Exploiting lateral current flow due to doped layers in semiconductor devices having crossbar electrodes

Abstract

Abstract Organic electronic devices such as light-emitting diodes, solar cells or rectifying diodes normally have a sandwich layer architecture stacked between the electrodes in a crossbar layout. Often however, the side effects of operating the devices in such an arrangement are either ignored or give rise to misinterpretations regarding the device performance or layer quality. For the sake of simplicity, device currents are typically assumed to exclusively flow in the direction vertical to the substrate, even though the conductivity of doped organic layers is high and gives rise to significant lateral current flows. Here, we study the vertical and lateral charge up along the n-doped and the p-doped layers as well as the resulting capacitance increase of charging the intrinsic layer outside the active area. We observe that controlling such lateral charging by structuring the doped layers can reduce the leakage current dramatically.

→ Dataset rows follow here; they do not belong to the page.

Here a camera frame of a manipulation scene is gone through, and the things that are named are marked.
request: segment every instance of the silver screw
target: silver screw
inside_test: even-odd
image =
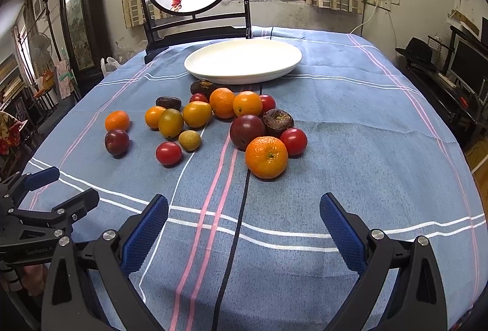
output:
[[[60,246],[66,246],[69,243],[69,237],[68,236],[63,236],[59,240],[59,245]]]
[[[373,236],[373,239],[381,240],[382,238],[385,237],[385,234],[383,233],[382,230],[374,229],[371,231],[371,236]]]
[[[103,238],[105,240],[112,240],[115,237],[116,233],[114,230],[107,230],[103,233]]]
[[[425,236],[419,236],[419,237],[417,238],[417,241],[419,242],[419,244],[420,244],[421,246],[427,246],[427,245],[429,244],[429,240],[428,240],[428,238],[426,238]]]

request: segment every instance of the pink stripe
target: pink stripe
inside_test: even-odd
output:
[[[144,72],[152,66],[154,60],[152,62],[150,62],[145,68],[143,68],[141,71],[137,72],[133,77],[132,79],[137,79],[139,78],[142,74],[144,74]],[[67,157],[71,154],[71,152],[75,149],[75,147],[80,143],[81,139],[85,136],[86,132],[92,127],[92,125],[95,123],[98,115],[100,115],[100,112],[104,111],[108,106],[109,104],[114,101],[132,82],[128,82],[126,83],[122,88],[119,89],[119,91],[117,93],[115,93],[112,98],[103,106],[103,108],[101,108],[99,111],[97,111],[92,119],[90,120],[90,122],[88,123],[88,125],[81,131],[81,133],[79,134],[79,136],[75,139],[75,141],[71,144],[71,146],[68,148],[68,150],[66,151],[66,153],[64,154],[60,164],[58,165],[58,168],[60,168],[64,162],[66,161]],[[40,194],[42,194],[46,188],[49,186],[49,185],[45,185],[44,187],[42,187],[40,190],[36,191],[34,193],[34,196],[32,197],[32,201],[31,201],[31,204],[29,206],[29,210],[32,210],[34,208],[34,206],[36,205],[36,202],[37,202],[37,199],[39,197]]]
[[[234,166],[236,163],[237,158],[237,148],[234,149],[232,154],[232,160],[230,161],[230,170],[229,176],[227,177],[227,182],[225,183],[224,192],[220,198],[219,206],[217,211],[215,212],[214,222],[212,224],[212,229],[210,230],[210,237],[207,243],[207,249],[205,250],[205,257],[203,258],[202,267],[200,268],[200,273],[198,274],[197,283],[195,284],[195,288],[191,294],[190,298],[190,313],[188,315],[188,324],[186,325],[186,331],[191,331],[193,326],[193,318],[195,316],[195,299],[198,296],[198,292],[200,291],[200,287],[202,286],[203,277],[205,276],[205,271],[207,269],[208,261],[210,260],[210,254],[212,252],[212,246],[215,239],[215,234],[217,233],[217,226],[219,225],[220,215],[224,210],[225,200],[227,199],[227,195],[229,193],[230,184],[232,182],[232,175],[234,173]]]
[[[359,44],[359,42],[355,41],[355,39],[354,39],[354,37],[352,35],[348,35],[348,37],[350,38],[350,40],[352,41],[352,43]],[[408,99],[410,100],[410,102],[412,103],[412,105],[414,106],[414,108],[417,110],[419,116],[422,118],[422,120],[424,121],[424,123],[427,126],[427,128],[430,130],[430,132],[436,138],[437,144],[438,144],[439,148],[441,149],[441,152],[447,158],[447,160],[449,161],[449,163],[451,165],[452,170],[455,173],[456,179],[457,179],[458,184],[459,184],[459,187],[461,189],[461,194],[463,196],[463,201],[464,201],[464,204],[465,204],[465,208],[466,208],[466,210],[468,212],[468,215],[471,216],[471,212],[470,212],[470,209],[469,209],[468,198],[467,198],[466,193],[464,191],[463,184],[461,182],[461,179],[459,177],[459,174],[457,173],[457,170],[454,167],[454,165],[453,165],[453,163],[452,163],[452,161],[451,161],[451,159],[450,159],[450,157],[449,157],[449,155],[447,153],[447,150],[446,150],[446,147],[444,146],[443,141],[440,139],[439,135],[435,131],[435,128],[432,125],[431,121],[429,120],[429,117],[427,116],[425,110],[423,109],[423,107],[421,106],[421,104],[418,102],[418,100],[416,98],[414,98],[406,90],[404,90],[406,87],[403,86],[401,84],[401,82],[393,74],[391,74],[391,72],[388,70],[388,68],[386,68],[383,64],[381,64],[374,57],[374,55],[372,53],[370,53],[368,50],[364,49],[363,47],[360,47],[360,48],[361,48],[361,50],[364,53],[366,53],[366,55],[369,57],[369,59],[374,62],[374,64],[376,64],[378,67],[380,67],[380,69],[383,72],[385,72],[385,70],[388,72],[388,73],[385,72],[386,76],[388,76],[391,79],[392,82],[396,83],[398,85],[398,87],[400,87],[402,89],[402,91],[408,97]],[[416,105],[414,104],[414,102],[418,105],[418,107],[420,108],[421,111],[419,111],[419,109],[416,107]],[[473,228],[471,229],[471,231],[472,231],[472,243],[473,243],[473,252],[474,252],[474,267],[475,267],[475,286],[474,286],[474,291],[473,291],[473,299],[472,299],[472,303],[471,303],[471,305],[473,305],[473,303],[474,303],[474,301],[476,299],[476,293],[477,293],[477,290],[478,290],[478,283],[479,283],[479,277],[480,277],[480,275],[479,275],[479,267],[478,267],[478,247],[477,247],[477,243],[476,243],[476,237],[475,237],[475,233],[474,233],[474,229]]]
[[[227,151],[227,147],[230,142],[230,135],[227,135],[227,139],[225,140],[224,146],[222,147],[222,151],[220,153],[220,159],[219,159],[219,165],[217,166],[217,171],[215,172],[214,179],[212,181],[212,184],[210,185],[210,189],[208,190],[207,196],[203,202],[202,210],[200,211],[200,217],[198,219],[198,225],[197,225],[197,231],[195,233],[195,238],[193,239],[193,246],[191,248],[191,253],[190,257],[188,258],[188,262],[186,263],[185,270],[183,272],[183,275],[181,276],[180,282],[176,288],[175,291],[175,306],[173,308],[173,316],[171,317],[171,325],[169,327],[169,331],[174,331],[176,324],[178,322],[178,316],[180,314],[180,298],[181,298],[181,292],[183,290],[183,287],[185,286],[186,280],[188,279],[188,276],[191,271],[191,267],[193,265],[193,262],[195,260],[195,255],[197,252],[197,247],[198,247],[198,241],[200,240],[200,235],[202,233],[202,228],[203,228],[203,221],[205,219],[205,214],[208,209],[208,205],[210,204],[210,200],[212,199],[213,192],[215,190],[215,187],[217,185],[217,182],[219,181],[220,174],[222,172],[222,167],[224,166],[224,158],[225,158],[225,152]]]

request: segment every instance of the red floral cloth
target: red floral cloth
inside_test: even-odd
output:
[[[0,154],[8,155],[10,147],[17,147],[20,144],[19,128],[22,122],[12,115],[0,112]]]

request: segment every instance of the dark brown fruit
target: dark brown fruit
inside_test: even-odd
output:
[[[105,148],[111,155],[123,155],[129,149],[129,144],[129,135],[121,129],[110,130],[105,136]]]
[[[267,133],[278,138],[286,129],[291,129],[295,125],[293,118],[288,112],[276,108],[264,113],[263,122]]]
[[[191,94],[203,93],[207,99],[209,99],[210,95],[217,88],[219,88],[219,86],[213,84],[211,81],[207,81],[207,79],[200,79],[199,81],[191,84],[190,92]]]
[[[266,135],[266,128],[260,117],[243,115],[232,122],[229,134],[234,145],[245,151],[252,140]]]
[[[181,109],[181,100],[177,97],[160,97],[156,100],[156,105],[163,108]]]

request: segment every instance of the white plate
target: white plate
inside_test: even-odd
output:
[[[252,84],[291,72],[302,59],[293,45],[269,39],[235,39],[195,50],[185,60],[186,70],[198,79],[217,84]]]

We employ impedance spectroscopy to investigate the lateral charging responsibility for the capacitance increase at low frequencies. Modeling of the devices by a distributed RC circuit model yields information about the thickness, the conductivity, and the corresponding activation energy of both, the n-doped and the p-doped layers, simultaneously. We demonstrate that the capacitive effects from lateral charging can easily be misinterpreted as trap states in capacitance frequency characteristics. However, correct analysis with the proposed model actually yields rich and detailed post-fabrication information which can be utilized in device failure and degradation tests. Moreover, our results will aid the design and characterization of new electronic devices where lateral charge flow is part of the device concept.